Uploaded image for project: 'MariaDB Server'
  1. MariaDB Server
  2. MDEV-31042

Certain tables are missing in innodb storage engine of a TSE enabled database after an incremental backup restore

Details

    Description

      Consider the following steps:

      1. Suppose there is an encrypted table "t"
      2. Take a base backup of the database
      3. Create a table like t and name it tmp_t
      4. Rename t to z_t and tmp_t to t
      5. Start an increment backup, while the increment backup is ongoing, execute
      optimize table on t (make sure this is executed after copying t to the backup)
      6. Restore the incremental backup and start the server.
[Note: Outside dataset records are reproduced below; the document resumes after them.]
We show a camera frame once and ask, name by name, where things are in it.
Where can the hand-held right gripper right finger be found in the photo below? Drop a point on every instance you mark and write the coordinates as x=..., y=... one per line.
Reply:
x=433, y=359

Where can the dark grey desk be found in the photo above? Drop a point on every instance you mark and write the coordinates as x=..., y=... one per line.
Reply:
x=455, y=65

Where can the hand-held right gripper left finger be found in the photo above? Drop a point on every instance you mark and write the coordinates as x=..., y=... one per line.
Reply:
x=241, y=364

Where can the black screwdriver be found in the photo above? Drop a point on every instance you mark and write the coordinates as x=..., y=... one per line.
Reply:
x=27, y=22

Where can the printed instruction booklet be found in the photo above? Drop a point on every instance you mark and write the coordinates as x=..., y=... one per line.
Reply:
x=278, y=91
      When we try to access z_t table to t_prime, we get the following error:
      errno: 155 "The table does not exist in the storage engine"
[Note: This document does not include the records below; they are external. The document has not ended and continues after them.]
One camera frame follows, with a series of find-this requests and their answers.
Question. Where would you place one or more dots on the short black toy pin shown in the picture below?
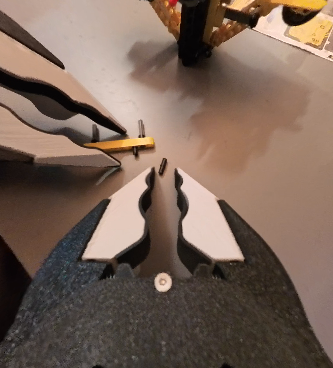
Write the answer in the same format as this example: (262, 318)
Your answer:
(162, 166)

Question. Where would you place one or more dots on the yellow and black toy model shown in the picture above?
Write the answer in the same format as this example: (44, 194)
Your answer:
(192, 34)

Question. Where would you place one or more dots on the yellow perforated toy beam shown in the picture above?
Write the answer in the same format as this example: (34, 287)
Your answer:
(120, 144)

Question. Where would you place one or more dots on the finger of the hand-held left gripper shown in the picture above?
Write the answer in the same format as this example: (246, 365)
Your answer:
(40, 66)
(17, 138)

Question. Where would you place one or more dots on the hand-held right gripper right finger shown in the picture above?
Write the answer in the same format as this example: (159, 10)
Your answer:
(209, 227)

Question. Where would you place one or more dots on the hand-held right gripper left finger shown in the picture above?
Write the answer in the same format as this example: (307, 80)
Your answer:
(117, 227)

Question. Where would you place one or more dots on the printed instruction sheet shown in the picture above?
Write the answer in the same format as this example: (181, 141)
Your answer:
(322, 37)
      Further, if the z_t is not empty, we get the following error during incremental backup restore:

      {{2023-04-12 15:07:28 4631856640 [Note] InnoDB: Starting final batch to recover 56 pages from redo log.
      2023-04-12 15:07:28 4631856640 [ERROR] [FATAL] InnoDB: Trying to read page number 4 in space 4, space name test/z_tmp_u1332929658s, which is outside the tablespace bounds. Byte offset 0, len 16384
      230412 15:07:28 [ERROR] mysqld got signal 6 ;
      This could be because you hit a bug. It is also possible that this binary
      or one of the libraries it was linked against is corrupt, improperly built,
      or misconfigured. This error can also be caused by malfunctioning hardware.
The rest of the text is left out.